Rachel Power, the charity’s chief executive, said: “It can be incredibly stressful to face a long wait before getting to see a doctor, quite apart from prolonging the length of time someone has to live with the medical issue that is troubling them.

“All of this is a symptom of an NHS running at boiling point all year round.”

Doctors say it is important to treat patients early to “avoid conditions getting worse”.

NHS Digital data shows that 50,520 people in the Cambridgeshire and Peterborough Clinical Commissioning Group had to wait until at least 21 days to see a doctor after booking an appointment in October 2018.

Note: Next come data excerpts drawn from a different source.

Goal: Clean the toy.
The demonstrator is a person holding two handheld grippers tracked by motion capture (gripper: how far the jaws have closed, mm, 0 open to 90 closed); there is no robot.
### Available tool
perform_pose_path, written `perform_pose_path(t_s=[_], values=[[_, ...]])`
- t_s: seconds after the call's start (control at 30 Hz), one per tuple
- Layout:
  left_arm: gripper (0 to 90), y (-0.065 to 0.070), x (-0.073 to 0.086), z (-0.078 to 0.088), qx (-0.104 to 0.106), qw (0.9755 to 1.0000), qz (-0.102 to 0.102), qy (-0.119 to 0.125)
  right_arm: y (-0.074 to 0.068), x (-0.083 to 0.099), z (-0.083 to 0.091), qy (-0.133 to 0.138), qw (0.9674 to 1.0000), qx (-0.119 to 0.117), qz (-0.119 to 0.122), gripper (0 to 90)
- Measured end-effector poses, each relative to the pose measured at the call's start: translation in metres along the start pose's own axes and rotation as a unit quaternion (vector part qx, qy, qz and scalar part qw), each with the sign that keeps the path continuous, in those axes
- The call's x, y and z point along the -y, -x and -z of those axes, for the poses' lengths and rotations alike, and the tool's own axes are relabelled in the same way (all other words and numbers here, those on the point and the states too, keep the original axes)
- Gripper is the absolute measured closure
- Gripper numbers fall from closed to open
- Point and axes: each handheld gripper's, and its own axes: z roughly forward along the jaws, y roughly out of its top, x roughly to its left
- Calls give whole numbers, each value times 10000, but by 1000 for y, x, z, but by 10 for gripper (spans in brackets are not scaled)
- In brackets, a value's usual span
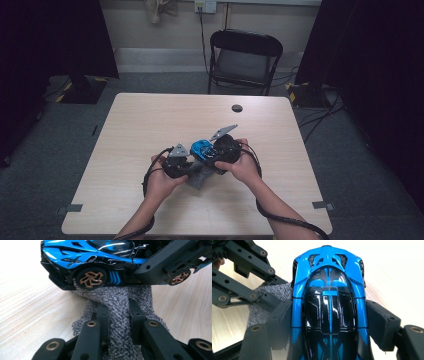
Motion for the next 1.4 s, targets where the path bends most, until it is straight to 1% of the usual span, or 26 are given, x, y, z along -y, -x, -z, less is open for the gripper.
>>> perform_pose_path(t_s=[0.2,0.6,0.67,0.73,0.83,0.93,1.0,1.07,1.1,1.17,1.23,1.3,1.4], values=[[758,5,0,-3,88,10000,1,4,0,-1,0,-7,10000,40,-27,288],[758,16,-2,-10,235,9997,-106,-43,2,-1,-1,-7,9999,89,-61,288],[758,19,-2,-11,287,9995,-78,-39,2,-1,-1,-6,9999,87,-66,288],[758,21,-2,-12,288,9995,-112,-48,3,-1,-2,-16,9999,98,-89,288],[758,23,-2,-13,321,9994,-111,-63,3,-1,-2,-16,9999,107,-92,288],[758,27,-2,-15,389,9992,-114,-73,4,-1,-3,-13,9999,123,-120,288],[758,29,-2,-16,404,9990,-152,-88,4,-1,-3,-9,9998,154,-146,288],[758,32,-3,-17,446,9988,-162,-85,5,-1,-3,9,9998,129,-165,288],[758,34,-3,-18,464,9987,-184,-83,6,-1,-3,18,9997,170,-179,288],[758,36,-3,-19,504,9985,-198,-86,6,-1,-3,29,9997,131,-186,288],[758,37,-3,-21,522,9983,-228,-82,6,-1,-2,21,9998,138,-167,288],[758,39,-2,-22,579,9981,-202,-64,6,-2,-2,16,9997,159,-177,288],[758,43,-3,-24,617,9978,-245,-86,7,-2,-3,29,9997,160,-180,288]])
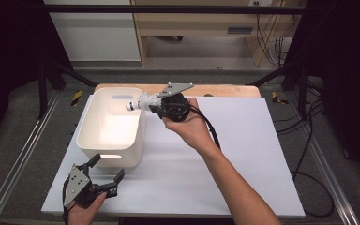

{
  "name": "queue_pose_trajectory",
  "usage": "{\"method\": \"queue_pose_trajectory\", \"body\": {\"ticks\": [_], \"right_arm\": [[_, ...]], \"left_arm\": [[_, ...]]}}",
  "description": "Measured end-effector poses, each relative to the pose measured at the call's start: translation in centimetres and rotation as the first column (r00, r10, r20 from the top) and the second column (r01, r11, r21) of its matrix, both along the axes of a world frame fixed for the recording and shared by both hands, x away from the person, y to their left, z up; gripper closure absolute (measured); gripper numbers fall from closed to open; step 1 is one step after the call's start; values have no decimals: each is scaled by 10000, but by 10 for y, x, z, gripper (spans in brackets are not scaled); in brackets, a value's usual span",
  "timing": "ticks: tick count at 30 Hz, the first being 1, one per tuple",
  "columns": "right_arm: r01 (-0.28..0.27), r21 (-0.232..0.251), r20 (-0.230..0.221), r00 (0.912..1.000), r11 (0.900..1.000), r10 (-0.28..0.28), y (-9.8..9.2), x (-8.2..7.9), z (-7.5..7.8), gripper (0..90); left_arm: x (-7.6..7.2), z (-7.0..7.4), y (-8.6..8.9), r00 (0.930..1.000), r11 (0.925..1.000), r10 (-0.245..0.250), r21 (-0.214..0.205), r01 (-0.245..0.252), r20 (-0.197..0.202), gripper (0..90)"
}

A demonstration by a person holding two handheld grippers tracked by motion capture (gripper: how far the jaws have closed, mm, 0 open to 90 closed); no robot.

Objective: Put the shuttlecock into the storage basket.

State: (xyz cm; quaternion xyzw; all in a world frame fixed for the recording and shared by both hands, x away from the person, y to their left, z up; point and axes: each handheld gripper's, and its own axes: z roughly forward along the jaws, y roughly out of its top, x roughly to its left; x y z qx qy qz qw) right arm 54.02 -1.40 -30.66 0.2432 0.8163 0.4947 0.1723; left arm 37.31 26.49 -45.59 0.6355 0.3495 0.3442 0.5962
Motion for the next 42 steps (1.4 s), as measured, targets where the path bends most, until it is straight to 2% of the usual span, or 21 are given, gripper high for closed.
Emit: {"method": "queue_pose_trajectory", "body": {"ticks": [27,42], "right_arm": [[-503,-502,-18,9987,9975,502,45,11,1,893],[-696,-694,-76,9976,9952,692,57,16,-2,893]], "left_arm": [[0,0,0,10000,10000,4,-40,-4,-18,17],[0,0,0,10000,10000,-3,-42,3,-23,17]]}}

Waiting times worsened in comparison with November 2017, the earliest period for which data is available, when 9 per cent of patients waited for at least three weeks.

Professor Helen Stokes-Lampard, chairwoman of the Royal College of GPs, said it was “frustrating” that patients were having to wait too long to secure a GP appointment.

“We want to deliver timely care to patients, in the early stages of illness, to avoid conditions getting worse, when they can be both more distressing for patients, and more costly for the NHS,” she said.

Experts say the figures include patients who need regular appointments and are likely to be booking ahead.

A Department of Health and Social Care spokeswoman said: “GPs are working hard to provide high-quality care to their patients, with over a million appointments booked every weekday in October and 40 per cent of patients being seen on the same day.

“We are also rolling out extended access hours across the country to ensure patients can find appointments in the evenings and at weekends.”

Across England, doctors see around one million patients every day. Mondays are the busiest day of the week.